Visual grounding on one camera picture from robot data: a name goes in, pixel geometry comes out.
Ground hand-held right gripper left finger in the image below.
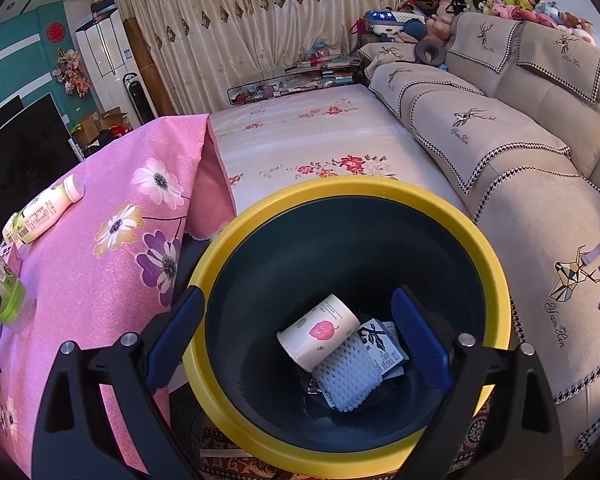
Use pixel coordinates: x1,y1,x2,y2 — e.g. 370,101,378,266
30,285,206,480

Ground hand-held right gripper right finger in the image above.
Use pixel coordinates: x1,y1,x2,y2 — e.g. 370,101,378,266
390,285,566,480

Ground clear cup with green band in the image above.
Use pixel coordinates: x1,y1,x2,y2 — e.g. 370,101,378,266
0,255,31,333

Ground white carton with barcode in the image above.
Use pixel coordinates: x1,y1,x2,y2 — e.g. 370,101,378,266
357,317,410,381

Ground white foam fruit net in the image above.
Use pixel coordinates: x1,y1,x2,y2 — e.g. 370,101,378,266
312,332,383,413

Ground white paper cup leaf print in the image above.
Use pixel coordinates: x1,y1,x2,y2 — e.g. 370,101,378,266
276,294,362,373

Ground dark bin with yellow rim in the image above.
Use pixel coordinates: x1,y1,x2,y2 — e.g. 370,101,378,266
182,176,511,478

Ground white bottle with green label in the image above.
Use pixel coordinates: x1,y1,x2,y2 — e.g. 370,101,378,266
2,175,86,246

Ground pink floral tablecloth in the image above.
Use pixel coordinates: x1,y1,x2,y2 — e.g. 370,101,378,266
0,114,238,466

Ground patterned red rug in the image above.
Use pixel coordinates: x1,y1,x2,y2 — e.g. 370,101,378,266
200,390,496,480

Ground large curved black television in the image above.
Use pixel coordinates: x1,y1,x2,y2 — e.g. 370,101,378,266
0,94,81,261

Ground flat black television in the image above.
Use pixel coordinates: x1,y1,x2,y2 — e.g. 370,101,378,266
0,96,25,133

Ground open cardboard boxes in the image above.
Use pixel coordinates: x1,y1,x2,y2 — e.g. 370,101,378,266
72,109,128,148

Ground bed with floral white sheet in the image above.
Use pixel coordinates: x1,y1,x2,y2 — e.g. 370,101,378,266
207,84,473,221

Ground beige sofa with deer covers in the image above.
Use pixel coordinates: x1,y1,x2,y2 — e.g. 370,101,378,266
357,12,600,456

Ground black tower fan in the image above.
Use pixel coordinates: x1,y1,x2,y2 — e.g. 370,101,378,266
122,73,148,128

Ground brown rolled mat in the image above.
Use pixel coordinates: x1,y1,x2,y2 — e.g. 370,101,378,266
122,17,163,121

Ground white standing air conditioner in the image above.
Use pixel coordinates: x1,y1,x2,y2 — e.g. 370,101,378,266
75,7,131,111

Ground glass coffee table with books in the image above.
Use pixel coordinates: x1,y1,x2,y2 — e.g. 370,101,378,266
227,55,363,106

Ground grey neck pillow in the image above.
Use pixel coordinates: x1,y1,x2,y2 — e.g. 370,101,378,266
414,39,447,67

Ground beige embroidered curtain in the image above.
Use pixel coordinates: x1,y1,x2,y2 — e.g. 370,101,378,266
105,0,411,116

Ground row of plush toys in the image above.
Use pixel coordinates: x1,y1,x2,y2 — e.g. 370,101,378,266
362,0,598,46

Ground artificial flower wall decoration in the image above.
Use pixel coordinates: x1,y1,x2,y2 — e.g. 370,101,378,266
54,49,88,97

_ _ _ _ _ _ _

PROMPT >>
Check every line above for the word "finger" and copy those that have it.

TASK ANSWER >>
Ground hand-held right gripper left finger in the image below.
Ground hand-held right gripper right finger in the image above.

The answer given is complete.